## Brief
Report each line of the data that contains the string "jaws".

[Collected data]
- - -

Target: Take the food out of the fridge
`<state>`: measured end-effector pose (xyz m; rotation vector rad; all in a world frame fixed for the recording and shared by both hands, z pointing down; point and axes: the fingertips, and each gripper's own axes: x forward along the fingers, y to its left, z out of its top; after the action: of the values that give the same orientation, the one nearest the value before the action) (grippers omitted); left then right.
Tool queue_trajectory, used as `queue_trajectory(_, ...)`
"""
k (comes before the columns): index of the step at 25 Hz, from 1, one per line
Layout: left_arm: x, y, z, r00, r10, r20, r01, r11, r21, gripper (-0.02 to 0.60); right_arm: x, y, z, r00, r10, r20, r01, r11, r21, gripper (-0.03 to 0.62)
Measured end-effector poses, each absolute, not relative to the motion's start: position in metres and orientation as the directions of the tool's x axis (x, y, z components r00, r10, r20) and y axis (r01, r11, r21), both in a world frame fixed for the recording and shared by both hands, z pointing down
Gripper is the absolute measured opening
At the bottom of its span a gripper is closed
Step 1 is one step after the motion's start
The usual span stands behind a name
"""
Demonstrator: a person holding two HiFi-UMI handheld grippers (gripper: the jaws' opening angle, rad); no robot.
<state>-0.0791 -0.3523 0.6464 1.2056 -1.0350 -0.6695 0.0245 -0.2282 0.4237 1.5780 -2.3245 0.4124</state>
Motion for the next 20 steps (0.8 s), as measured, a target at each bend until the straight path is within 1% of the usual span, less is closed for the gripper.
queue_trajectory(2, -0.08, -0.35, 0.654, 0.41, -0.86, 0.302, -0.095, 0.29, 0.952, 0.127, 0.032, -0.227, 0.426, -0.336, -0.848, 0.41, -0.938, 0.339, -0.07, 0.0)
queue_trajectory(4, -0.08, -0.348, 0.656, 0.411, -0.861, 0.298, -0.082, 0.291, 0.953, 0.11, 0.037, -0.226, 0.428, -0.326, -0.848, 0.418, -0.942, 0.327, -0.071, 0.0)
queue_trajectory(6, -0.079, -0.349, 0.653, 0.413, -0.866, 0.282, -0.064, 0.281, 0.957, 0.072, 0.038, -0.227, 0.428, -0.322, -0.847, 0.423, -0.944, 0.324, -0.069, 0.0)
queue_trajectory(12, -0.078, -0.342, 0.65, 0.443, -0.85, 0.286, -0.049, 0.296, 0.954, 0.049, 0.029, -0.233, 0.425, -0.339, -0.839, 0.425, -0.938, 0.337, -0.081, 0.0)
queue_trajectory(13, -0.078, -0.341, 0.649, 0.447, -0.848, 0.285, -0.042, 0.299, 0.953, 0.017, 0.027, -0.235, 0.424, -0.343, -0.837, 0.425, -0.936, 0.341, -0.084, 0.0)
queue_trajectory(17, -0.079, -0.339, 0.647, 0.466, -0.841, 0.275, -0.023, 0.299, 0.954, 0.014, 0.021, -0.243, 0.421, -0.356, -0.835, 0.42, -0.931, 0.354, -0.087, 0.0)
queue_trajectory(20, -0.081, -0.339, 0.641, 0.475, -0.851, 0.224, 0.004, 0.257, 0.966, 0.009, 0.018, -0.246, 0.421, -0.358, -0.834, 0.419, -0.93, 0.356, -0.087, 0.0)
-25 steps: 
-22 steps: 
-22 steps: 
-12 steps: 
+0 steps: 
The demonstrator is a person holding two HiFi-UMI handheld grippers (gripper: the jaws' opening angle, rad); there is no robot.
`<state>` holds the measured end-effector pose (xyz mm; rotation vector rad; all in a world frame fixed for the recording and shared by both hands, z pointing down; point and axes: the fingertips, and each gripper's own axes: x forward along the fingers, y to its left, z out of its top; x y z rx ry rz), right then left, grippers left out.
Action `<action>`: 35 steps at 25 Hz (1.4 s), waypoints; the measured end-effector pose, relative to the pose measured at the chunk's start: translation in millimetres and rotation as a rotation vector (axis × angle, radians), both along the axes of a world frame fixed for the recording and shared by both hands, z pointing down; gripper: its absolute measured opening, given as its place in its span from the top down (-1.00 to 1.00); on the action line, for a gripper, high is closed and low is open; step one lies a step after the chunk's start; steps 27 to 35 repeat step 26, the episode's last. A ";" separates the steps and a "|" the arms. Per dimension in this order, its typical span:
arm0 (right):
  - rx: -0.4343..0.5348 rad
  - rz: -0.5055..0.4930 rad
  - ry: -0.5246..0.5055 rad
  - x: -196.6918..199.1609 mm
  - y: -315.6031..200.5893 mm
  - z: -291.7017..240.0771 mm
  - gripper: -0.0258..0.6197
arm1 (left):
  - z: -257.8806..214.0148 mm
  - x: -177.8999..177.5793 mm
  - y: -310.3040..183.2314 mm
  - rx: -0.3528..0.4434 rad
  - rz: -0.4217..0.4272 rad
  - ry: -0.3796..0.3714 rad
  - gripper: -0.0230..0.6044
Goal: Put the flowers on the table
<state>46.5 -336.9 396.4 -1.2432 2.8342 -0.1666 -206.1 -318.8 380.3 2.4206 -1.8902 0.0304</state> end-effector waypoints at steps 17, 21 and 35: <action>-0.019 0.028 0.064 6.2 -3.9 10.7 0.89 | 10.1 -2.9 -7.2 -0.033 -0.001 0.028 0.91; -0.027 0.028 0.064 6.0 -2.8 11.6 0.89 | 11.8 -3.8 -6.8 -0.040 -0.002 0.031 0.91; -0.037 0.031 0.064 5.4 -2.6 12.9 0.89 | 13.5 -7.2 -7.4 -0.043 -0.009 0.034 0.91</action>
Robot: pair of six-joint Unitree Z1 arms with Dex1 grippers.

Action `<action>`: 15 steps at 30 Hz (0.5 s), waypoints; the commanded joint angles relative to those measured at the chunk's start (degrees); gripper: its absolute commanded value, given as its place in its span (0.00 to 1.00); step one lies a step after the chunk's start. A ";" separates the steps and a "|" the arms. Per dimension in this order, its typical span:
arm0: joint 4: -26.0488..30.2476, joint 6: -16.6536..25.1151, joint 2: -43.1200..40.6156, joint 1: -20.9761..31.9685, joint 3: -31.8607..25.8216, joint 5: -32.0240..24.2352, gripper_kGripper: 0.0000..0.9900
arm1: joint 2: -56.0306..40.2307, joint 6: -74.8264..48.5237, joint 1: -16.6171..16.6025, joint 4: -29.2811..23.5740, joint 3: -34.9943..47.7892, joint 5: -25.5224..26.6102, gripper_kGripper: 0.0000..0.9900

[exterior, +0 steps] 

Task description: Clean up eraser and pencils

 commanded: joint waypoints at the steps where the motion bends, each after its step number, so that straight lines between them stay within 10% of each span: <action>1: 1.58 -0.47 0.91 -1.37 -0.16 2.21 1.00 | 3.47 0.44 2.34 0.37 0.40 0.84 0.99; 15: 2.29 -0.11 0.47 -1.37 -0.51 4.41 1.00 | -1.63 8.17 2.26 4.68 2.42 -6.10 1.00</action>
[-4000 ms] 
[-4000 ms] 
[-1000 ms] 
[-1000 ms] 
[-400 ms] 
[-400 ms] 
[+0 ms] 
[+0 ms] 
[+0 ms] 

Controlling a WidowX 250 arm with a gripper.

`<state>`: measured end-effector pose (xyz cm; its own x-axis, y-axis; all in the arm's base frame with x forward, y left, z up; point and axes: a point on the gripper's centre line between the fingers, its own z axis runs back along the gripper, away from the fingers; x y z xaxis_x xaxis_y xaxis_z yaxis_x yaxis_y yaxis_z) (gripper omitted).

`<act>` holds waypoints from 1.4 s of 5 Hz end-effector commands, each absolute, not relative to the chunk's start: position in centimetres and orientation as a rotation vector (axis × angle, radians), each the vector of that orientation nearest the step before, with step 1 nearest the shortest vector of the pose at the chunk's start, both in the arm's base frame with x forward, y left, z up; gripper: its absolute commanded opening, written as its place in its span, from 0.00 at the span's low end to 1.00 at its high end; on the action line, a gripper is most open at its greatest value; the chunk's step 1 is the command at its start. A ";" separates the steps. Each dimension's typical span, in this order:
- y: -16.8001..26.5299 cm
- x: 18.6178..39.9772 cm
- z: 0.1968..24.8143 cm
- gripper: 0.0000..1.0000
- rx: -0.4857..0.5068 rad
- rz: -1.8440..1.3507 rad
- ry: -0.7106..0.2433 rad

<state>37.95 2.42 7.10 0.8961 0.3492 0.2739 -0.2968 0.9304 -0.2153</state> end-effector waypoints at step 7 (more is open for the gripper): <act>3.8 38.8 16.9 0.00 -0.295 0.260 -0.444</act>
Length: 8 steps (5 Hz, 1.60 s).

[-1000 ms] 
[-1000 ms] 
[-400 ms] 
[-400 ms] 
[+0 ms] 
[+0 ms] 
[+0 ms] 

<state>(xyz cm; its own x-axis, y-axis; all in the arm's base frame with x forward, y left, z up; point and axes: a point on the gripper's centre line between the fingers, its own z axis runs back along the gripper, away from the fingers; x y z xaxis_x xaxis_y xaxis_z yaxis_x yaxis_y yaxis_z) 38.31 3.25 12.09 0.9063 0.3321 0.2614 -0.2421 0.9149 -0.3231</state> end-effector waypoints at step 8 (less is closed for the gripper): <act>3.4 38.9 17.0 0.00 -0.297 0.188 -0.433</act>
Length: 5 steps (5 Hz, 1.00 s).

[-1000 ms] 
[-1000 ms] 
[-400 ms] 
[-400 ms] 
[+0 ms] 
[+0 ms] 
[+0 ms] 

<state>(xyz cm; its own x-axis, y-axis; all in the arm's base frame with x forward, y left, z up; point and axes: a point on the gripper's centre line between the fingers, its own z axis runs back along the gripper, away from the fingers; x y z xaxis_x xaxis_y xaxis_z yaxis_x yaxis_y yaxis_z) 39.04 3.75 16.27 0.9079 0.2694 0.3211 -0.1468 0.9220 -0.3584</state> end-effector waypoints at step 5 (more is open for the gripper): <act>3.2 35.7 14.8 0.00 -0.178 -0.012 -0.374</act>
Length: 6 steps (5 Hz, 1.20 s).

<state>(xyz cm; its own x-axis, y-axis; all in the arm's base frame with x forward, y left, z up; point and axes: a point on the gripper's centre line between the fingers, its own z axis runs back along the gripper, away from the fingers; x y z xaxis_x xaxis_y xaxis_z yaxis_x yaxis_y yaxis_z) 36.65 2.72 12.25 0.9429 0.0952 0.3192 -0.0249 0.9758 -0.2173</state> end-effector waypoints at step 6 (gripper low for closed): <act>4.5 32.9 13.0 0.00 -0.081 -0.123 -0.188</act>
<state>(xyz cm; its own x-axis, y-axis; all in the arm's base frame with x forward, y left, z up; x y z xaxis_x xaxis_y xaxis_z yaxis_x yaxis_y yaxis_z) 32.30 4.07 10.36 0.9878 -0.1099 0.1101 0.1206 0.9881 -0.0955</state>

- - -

## Answer space
Demonstrator: a person holding two HiFi-UMI handheld grippers (gripper: the jaws' opening angle, rad); no robot.
The demonstrator is a person holding two HiFi-UMI handheld grippers (gripper: the jaws' opening angle, rad); there is no robot.

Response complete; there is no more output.